Demografik yapısı her geçen gün değişime uğramaya devam eden Türkiye’yi bekleyen yeni tehdit ise İngiltere üzerinden deniz yoluyla Türkiye’ye yönelik yeni göçmenlerin gönderilmesidir. Fransa üzerinden deniz yoluyla Türkiye’yi hedef alacak göçmen botları planlanan Yunanistan – Türkiye krizini de tetikleyecek etkiyi yaratacaktır.
Yunanistan, geçtiğimiz günlerde bir Türk ticaret gemisine Türk karasularında ateş açabilecek bir seviyede saldırı gerçekleştirdi. Önümüzdeki günlerde İngiltere merkezli göçmen botları Türk karasularına itilecektir. Yunanistan ve Türkiye arasındaki oluşturulacak kriz İngiltere merkezli göçmen botlarının Yunan unsurlar tarafından Türk karasularına ittirilmesi ve Türkiye’nin geri itmesi ihtimaline karşı göçmen botlarının batırılması şeklinde insani krizlere neden olacaktır.
Bu çerçevede Türkiye Cumhuriyeti Devleti’nin Mavi Vatan sınırları çerçevesinde olası bir göçmen istilasına karşı denizlerdeki mîsâk-ı millî sınırlarımız olan Mavi Vatanı kapsayan “Barbaros Hayreddin Paşa Kalkanı Doktrini” [1] kapsamında bir deniz güvenlik programının hayata geçirilmesi ve Türk Deniz Yetki Alanlarının hassasiyetle koruması hayati önem taşımaktadır.
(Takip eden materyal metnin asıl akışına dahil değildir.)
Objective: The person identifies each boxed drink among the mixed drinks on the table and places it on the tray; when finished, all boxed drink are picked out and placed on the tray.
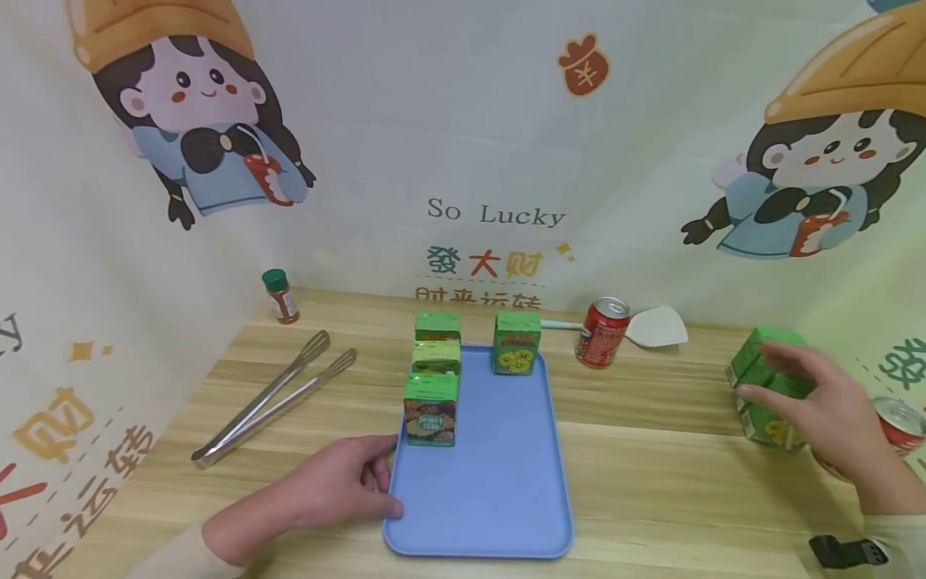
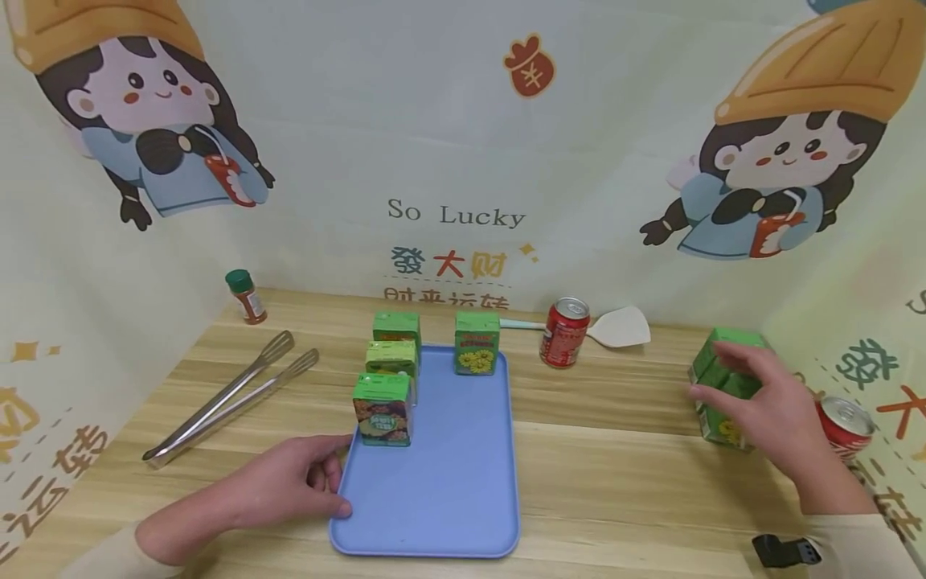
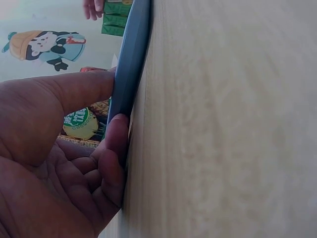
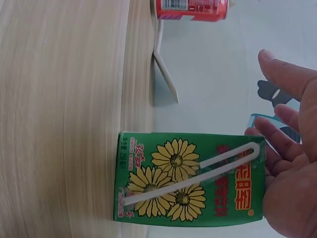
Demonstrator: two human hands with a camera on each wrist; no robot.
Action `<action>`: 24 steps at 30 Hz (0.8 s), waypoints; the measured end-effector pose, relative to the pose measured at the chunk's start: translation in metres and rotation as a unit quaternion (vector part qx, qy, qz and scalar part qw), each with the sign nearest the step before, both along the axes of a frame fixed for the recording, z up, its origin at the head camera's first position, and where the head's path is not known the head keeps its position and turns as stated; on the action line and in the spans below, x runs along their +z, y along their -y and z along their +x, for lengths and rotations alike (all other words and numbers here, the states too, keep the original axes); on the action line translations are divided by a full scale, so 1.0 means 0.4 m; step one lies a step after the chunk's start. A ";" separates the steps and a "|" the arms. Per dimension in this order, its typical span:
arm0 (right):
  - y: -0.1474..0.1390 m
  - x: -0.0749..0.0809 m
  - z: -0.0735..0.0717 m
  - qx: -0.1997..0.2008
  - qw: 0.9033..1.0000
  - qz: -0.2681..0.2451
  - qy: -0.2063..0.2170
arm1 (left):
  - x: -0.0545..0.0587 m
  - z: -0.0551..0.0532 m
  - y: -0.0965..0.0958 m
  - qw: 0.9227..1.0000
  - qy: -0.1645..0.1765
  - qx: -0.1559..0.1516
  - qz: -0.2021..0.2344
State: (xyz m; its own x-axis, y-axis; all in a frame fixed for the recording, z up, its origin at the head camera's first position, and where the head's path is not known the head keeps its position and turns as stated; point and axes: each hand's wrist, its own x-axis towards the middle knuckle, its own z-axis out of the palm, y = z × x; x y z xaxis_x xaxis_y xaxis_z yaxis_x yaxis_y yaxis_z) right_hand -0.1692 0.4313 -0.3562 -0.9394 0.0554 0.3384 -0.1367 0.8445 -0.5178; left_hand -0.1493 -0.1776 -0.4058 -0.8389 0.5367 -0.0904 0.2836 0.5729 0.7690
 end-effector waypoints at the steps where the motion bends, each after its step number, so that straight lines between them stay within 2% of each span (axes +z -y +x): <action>1: -0.003 -0.003 -0.001 -0.001 1.000 0.001 -0.003 | 0.000 -0.001 0.000 1.000 0.000 0.001 -0.003; 15: -0.026 0.008 0.000 -0.022 0.999 0.027 0.011 | 0.001 0.000 -0.002 1.000 0.000 0.002 -0.003; 24: -0.041 0.013 0.007 0.000 0.998 0.053 0.020 | 0.002 0.001 0.000 1.000 0.004 0.002 -0.004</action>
Barbaros Hayreddin Paşa Kalkanı Doktrini Önerisi
- 21. yüzyılda sınır güvenliği yalnızca karasal sınırların güvenliğinin tesis edilmesi kapsamında sağlanamaz.
- Denizlerin paylaşım mücadelesi kapsamında deniz yetki alanları da devletlerin sınırları olarak kabul edilmektedir.
- Bu kapsamda Tümamiral Doç. Dr. Cihat Yaycı tarafından doktrin hâline getirilen Mavi Vatan, Türkiye’nin denizlerdeki mîsâk-ı millî sınırlarını göstermektedir.
- Prof. Dr. Ümit Özdağ tarafından geliştirilen “Anadolu Kalesi” projesine ek olarak, “Barbaros Hayreddin Paşa Kalkanı Doktrini” Türkiye’nin denizlerdeki mîsâk-ı millî sınırları kapsamında da sınır güvenliğini sağlamasını amaçlayan bir doktrin önerisidir.
Bu çalışma; Türkiye Cumhuriyeti Devleti’nin stratejik göç mühendisliği çerçevesinde hedef alınması kapsamında sınır güvenliğinin yeniden tesis edilmesi adına Prof. Dr. Ümit Özdağ’ın Türkiye’nin mîsâk-ı millî sınırlarını korumak adına geliştirdikleri doktrinleri olan “Anadolu Kalesi” projesine ek olarak; Karadeniz, Adalar (Ege) Denizi ve Akdeniz çerçevesinde de Türkiye’nin denizlerdeki mîsâk-ı millî sınırlarının korunması kapsamında bir öneri olarak sunulan “Barbaros Hayrettin Paşa Kalkanı” doktrinini tanıtmaktadır.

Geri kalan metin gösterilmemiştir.